Service d'ORL et de chirurgie cervico-faciale, CHU de toulouse, hôpital Larrey, 24, chemin de Pouvourville, TSA 30030, 31059, Toulouse cedex 9, France.
Service d'épidémiologie, CHU de Toulouse, 31000, Toulouse, France.
Eur Arch Otorhinolaryngol. 2019 Sep;276(9):2595-2601. doi: 10.1007/s00405-019-05542-1. Epub 2019 Jul 12.
The treatment of peritonsillar abscess (PTA) is still controversial regarding the best method of drainage to perform. This study aims to compare effectiveness and safety of needle aspiration versus incision and drainage under local anaesthesia for the initial treatment of PTA.

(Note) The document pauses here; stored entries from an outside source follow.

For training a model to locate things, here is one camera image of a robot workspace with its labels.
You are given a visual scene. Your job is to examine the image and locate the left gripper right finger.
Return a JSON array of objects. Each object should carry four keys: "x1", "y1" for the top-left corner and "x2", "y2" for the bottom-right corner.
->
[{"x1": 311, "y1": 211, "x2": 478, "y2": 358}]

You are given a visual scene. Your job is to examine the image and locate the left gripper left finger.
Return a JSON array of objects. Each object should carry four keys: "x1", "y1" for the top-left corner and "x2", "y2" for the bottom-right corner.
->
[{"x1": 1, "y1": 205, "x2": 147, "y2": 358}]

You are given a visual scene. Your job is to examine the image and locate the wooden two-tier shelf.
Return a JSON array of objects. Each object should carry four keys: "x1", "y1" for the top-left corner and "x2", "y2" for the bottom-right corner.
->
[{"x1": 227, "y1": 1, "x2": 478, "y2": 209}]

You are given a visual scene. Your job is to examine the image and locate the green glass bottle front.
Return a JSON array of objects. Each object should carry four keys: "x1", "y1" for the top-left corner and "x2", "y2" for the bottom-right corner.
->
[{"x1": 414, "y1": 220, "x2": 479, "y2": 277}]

A retrospective review of patients (age > 15 years) admitted in two tertiary medical centres for a PTA between November 2010 and October 2016 was performed. Patients were divided into two groups according to the type of drainage: needle aspiration or incision and drainage, under local anaesthesia. The primary outcome was the length of hospital stay; the need to repeat the procedure or to go to the operating room was also assessed. Complications or adverse events were listed in each group to assess safety.

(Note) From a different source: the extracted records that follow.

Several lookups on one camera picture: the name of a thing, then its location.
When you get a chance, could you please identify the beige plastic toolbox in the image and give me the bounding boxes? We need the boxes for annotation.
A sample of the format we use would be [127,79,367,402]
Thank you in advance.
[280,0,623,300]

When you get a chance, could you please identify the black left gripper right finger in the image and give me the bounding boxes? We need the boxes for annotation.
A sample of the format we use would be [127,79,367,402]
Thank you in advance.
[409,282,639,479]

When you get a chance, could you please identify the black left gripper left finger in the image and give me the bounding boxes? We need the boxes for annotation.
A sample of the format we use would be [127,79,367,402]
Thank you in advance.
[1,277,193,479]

Over a 6-year period, 182 patients were admitted for a PTA and included in the analysis, with 82 patients in the aspiration group and 100 patients in the incision group. Mean age was 36.3 years, with a sex ratio of 1.33. The length of hospital stay ranged from 1 to 7 days (mean 2.7 days, median 2 days) with a median length of stay of 3.0 days (interquartile range 2-4) in the aspiration group versus 2.0 days (IQR 2-3) in patients who underwent incision and drainage (p = 0.009). A repetition of the needle aspiration was made for 46.3% of patients versus 10% of repetition of the procedure in the incision group (p = 0.0001). 12 patients (14%) of the aspiration group and 4 patients (4%) of the incision group required an additional drainage under general anaesthesia (p < 0.001). We found no differences regarding safety in both groups.

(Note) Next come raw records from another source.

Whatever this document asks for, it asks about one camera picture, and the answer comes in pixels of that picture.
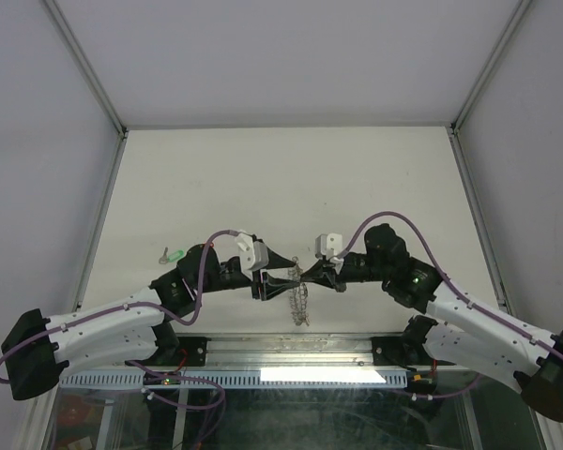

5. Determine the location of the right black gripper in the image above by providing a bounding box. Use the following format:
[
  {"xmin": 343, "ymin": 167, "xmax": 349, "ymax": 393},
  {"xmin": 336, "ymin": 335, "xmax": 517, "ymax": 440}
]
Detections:
[{"xmin": 299, "ymin": 254, "xmax": 390, "ymax": 293}]

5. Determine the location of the metal disc with keyrings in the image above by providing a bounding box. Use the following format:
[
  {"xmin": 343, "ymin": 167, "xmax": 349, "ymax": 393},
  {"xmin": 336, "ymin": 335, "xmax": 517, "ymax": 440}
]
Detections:
[{"xmin": 287, "ymin": 256, "xmax": 310, "ymax": 326}]

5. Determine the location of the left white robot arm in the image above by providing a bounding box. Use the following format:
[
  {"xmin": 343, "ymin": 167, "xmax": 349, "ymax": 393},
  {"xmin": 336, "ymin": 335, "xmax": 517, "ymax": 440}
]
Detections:
[{"xmin": 0, "ymin": 244, "xmax": 299, "ymax": 401}]

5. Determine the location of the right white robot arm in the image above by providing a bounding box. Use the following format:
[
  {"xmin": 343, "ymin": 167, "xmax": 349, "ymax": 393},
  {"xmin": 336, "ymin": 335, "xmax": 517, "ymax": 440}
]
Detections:
[{"xmin": 301, "ymin": 223, "xmax": 563, "ymax": 423}]

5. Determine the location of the green tag key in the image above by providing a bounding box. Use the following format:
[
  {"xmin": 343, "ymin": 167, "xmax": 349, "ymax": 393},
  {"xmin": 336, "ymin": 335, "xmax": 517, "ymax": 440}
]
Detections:
[{"xmin": 158, "ymin": 247, "xmax": 185, "ymax": 264}]

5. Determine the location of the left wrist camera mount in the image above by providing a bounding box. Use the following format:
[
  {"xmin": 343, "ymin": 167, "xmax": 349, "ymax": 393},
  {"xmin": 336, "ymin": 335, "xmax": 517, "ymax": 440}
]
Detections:
[{"xmin": 235, "ymin": 231, "xmax": 269, "ymax": 279}]

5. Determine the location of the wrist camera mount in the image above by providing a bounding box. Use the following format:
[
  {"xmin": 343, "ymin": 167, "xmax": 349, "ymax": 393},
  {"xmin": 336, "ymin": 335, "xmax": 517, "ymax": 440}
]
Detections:
[
  {"xmin": 235, "ymin": 231, "xmax": 269, "ymax": 279},
  {"xmin": 314, "ymin": 233, "xmax": 344, "ymax": 265}
]

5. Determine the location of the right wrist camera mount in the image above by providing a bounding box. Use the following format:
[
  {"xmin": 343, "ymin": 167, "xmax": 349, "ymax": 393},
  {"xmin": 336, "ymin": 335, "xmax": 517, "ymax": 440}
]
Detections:
[{"xmin": 314, "ymin": 233, "xmax": 344, "ymax": 265}]

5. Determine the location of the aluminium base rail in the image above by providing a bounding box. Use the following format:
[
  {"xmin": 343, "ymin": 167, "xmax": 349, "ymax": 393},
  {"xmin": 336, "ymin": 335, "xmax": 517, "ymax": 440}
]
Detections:
[{"xmin": 176, "ymin": 333, "xmax": 433, "ymax": 370}]

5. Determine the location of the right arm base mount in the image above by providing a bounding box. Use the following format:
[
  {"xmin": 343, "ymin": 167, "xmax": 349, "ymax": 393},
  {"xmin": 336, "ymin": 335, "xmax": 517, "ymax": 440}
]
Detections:
[{"xmin": 371, "ymin": 336, "xmax": 426, "ymax": 369}]

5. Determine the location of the white slotted cable duct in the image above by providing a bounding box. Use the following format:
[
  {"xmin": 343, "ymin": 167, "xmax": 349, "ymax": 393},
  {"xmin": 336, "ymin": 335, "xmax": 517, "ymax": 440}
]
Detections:
[{"xmin": 59, "ymin": 367, "xmax": 407, "ymax": 391}]

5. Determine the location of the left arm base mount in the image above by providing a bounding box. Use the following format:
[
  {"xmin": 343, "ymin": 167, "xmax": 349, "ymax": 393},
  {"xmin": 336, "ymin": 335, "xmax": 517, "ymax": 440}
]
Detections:
[{"xmin": 146, "ymin": 335, "xmax": 210, "ymax": 368}]

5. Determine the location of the aluminium frame post left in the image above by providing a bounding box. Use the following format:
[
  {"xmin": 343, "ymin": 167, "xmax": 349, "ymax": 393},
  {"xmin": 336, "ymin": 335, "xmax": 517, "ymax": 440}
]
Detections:
[{"xmin": 40, "ymin": 0, "xmax": 128, "ymax": 138}]

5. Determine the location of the aluminium frame post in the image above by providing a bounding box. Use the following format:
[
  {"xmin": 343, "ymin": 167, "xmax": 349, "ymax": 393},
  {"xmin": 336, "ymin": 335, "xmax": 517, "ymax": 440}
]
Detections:
[
  {"xmin": 40, "ymin": 0, "xmax": 128, "ymax": 138},
  {"xmin": 450, "ymin": 0, "xmax": 536, "ymax": 134}
]

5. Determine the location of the aluminium frame post right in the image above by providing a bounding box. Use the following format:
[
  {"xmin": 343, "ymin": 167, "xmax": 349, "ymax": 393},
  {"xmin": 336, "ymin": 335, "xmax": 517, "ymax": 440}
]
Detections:
[{"xmin": 450, "ymin": 0, "xmax": 536, "ymax": 134}]

Our study showed a significant decrease in the length of hospital stay in patients admitted for a PTA who underwent an initial incision and drainage under local anaesthesia, compared to needle aspiration, as well as a lower risk of repeating the procedure. A well-designed prospective and randomized study on a larger sample of patients is required to support these findings.
关于扁桃体周脓肿(PTA)的治疗,目前仍存在最佳引流方法的争议。本研究旨在比较局部麻醉下经皮穿刺抽脓与切开引流术治疗 PTA 的有效性和安全性。
回顾性分析 2010 年 11 月至 2016 年 10 月期间在两家三级医疗中心因 PTA 住院的患者(年龄>15 岁)。根据引流方式(局部麻醉下经皮穿刺抽脓或切开引流术)将患者分为两组。主要结局为住院时间;还评估了需要重复该操作或转至手术室的情况。列出每组的并发症或不良事件以评估安全性。
在 6 年期间,共 182 例患者因 PTA 入院并纳入分析,其中经皮穿刺抽脓组 82 例,切开引流组 100 例。患者平均年龄为 36.3 岁,男女比例为 1.33。住院时间为 1 至 7 天(平均 2.7 天,中位数 2 天),经皮穿刺抽脓组的中位住院时间为 3.0 天(四分位距 2-4),而切开引流组为 2.0 天(四分位距 2-3)(p=0.009)。经皮穿刺抽脓组中有 46.3%的患者需要重复操作,而切开引流组中有 10%的患者需要重复操作(p=0.0001)。经皮穿刺抽脓组中有 12 例(14%)和切开引流组中有 4 例(4%)患者需要在全身麻醉下进行额外引流(p<0.001)。两组的安全性无差异。
与经皮穿刺抽脓相比,局部麻醉下初始切开引流术可显著缩短 PTA 患者的住院时间,并降低重复操作的风险。需要一项设计良好的、针对更大样本量患者的前瞻性随机研究来支持这些发现。